As sure as the sun rises in the east, Apple gets sued. What’s the beef this time? Same old, same old: Apple’s iron grip over its ecosystem locks out other players, who are not too happy about it.
This time, the plaintiff is Affinity Credit Union, based in Iowa, who are suing Apple over Apple Pay. Here are the details.
Why Has Affinity Credit Union Sued Apple Over Apple Pay
The Affinity Credit Union has filed a suit in California accusing Apple of several misdeeds.
Apple Won’t Allow Third-Party Digital Wallets
First, Apple has blocked mobile wallets made by its rivals, such as Google Pay and Samsung Pay, from accessing the Near Field Communication (NFC) input chip on iOS devices (iPhones, iPads, and Apple Watches).
The NFC input chip is what enables you to pay at supermarkets and other places by simply tapping your phone on the payment terminal. The NFC input chip enables your phone and the payment terminal to communicate securely with each other, thus transferring money from your bank account or credit card to the payment terminal through the mobile wallet in your phone.
Therefore, by blocking other mobile wallets from accessing the NFC input chip on iOS devices, Apple has ensured that the only digital wallet available on iOS devices is its own Apple Pay.
Apple Charges a Fee to Card Companies
Second, the suit alleges that Apple Pay charges card companies a fee of up to 0.15 percent per transaction on credit card transactions and 0.5 cents ($0.005) on debit transactions.

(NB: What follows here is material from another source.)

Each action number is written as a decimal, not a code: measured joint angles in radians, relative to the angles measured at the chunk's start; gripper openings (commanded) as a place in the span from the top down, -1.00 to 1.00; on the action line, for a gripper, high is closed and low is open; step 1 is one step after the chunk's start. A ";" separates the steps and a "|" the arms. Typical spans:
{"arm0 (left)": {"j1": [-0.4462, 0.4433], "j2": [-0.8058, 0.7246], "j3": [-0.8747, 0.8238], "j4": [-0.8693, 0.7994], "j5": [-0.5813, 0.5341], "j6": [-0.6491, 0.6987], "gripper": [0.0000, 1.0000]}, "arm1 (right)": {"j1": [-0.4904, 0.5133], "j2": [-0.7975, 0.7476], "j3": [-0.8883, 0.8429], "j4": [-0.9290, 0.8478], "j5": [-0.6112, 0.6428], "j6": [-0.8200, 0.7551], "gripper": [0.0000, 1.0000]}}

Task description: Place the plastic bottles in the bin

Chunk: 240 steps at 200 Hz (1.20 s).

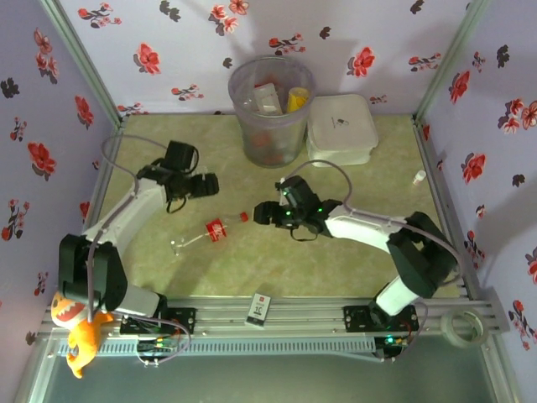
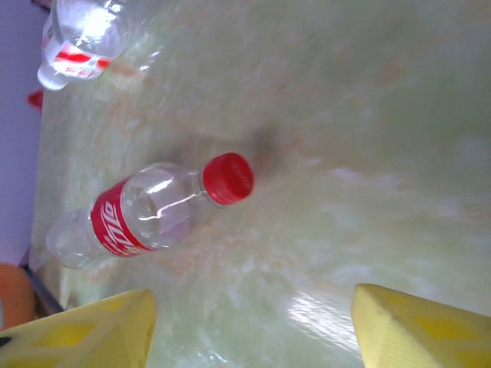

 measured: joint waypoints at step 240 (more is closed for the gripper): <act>-0.521 -0.168 -0.304 -0.190 0.094 -0.273 -0.87 | -0.201 -0.164 -0.030 0.037 0.037 0.038 -0.42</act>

This is a cost that its Android rivals, such as Samsung Pay and Google Pay, do not impose.
Apple Pay forces card companies to absorb this cost, rather than pass it on to their users. This trick keeps Apple Pay artificially competitive against its Android rivals since, by shielding the user in this way, the Apple Pay service appears to be free of charge to the user. However, this is not true since the card companies are paying the transaction costs imposed by Apple Pay.
Apple Forces Card Companies to Enable Apple Pay
Third, Apple has bundled the “e-commerce” functionality within Apple Pay and has forced card companies to enable their cards for Apple Pay e-commerce transactions. This means that when an iOS user makes an online purchase on Amazon or E-bay, card companies are also charged transaction costs.
Affinity argues these transaction costs generated a reported $1 billion for Apple in 2019, and will increase to a whopping $4 billion by 2023.
What Does Affinity Want From the Court?
First, Affinity wants Apple to be forced to open up the NFC input chip in all iOS devices to other mobile wallets, not just Apple Pay.
Second, Affinity wants Apple to retroactively reimburse the “illegal” transaction fees it has charged card companies for processing payments via Apple Pay on iOS devices.
Third, Affinity is requesting the court to recognize this lawsuit as a class action suit, in hopes of enjoining banks and card issuing companies on its side.
Fourth, Affinity is demanding trial by jury.
Affinity has a potential ally in the European Commission, which sent a Statement of Objections to Apple that “takes issue with the decision by Apple to prevent mobile wallets app developers, from accessing the necessary hardware and software (‘NFC input’) on its devices, to the benefit of its own solution, Apple Pay.”
However, the EC’s statement is just a preliminary opinion. It is not legally binding (although it does trigger an investigation in Europe), and it certainly has no legal force in North America.
Not everyone is unhappy with Apple Pay, though. Halide developer Sebastiaan de With told The Verge:
“We’re honestly quite pleased with the smoothness of Apple’s offering for payments—from handling taxes all over the world to refunds, Apple Pay, and more—so we’re unlikely to change the way we do business at present.”
A Win for Affinity Would Be a Disaster for Apple
If Affinity wins this case, it would force Apple to open up NFC chip access on iOS devices to rivals like Google Pay and Samsung Pay. That could mean you have a choice of digital wallets to use on your iPhone at last.
Additionally, card companies would not have to pay transaction fees to Apple, since they could simply switch to Google Pay. This would cause Apple a loss of billions of dollars.
Affinity’s demand of a jury trial is potentially dangerous for Apple, since a jury may sympathize with Affinity’s arguments. So it will be interesting to see what the judge decides.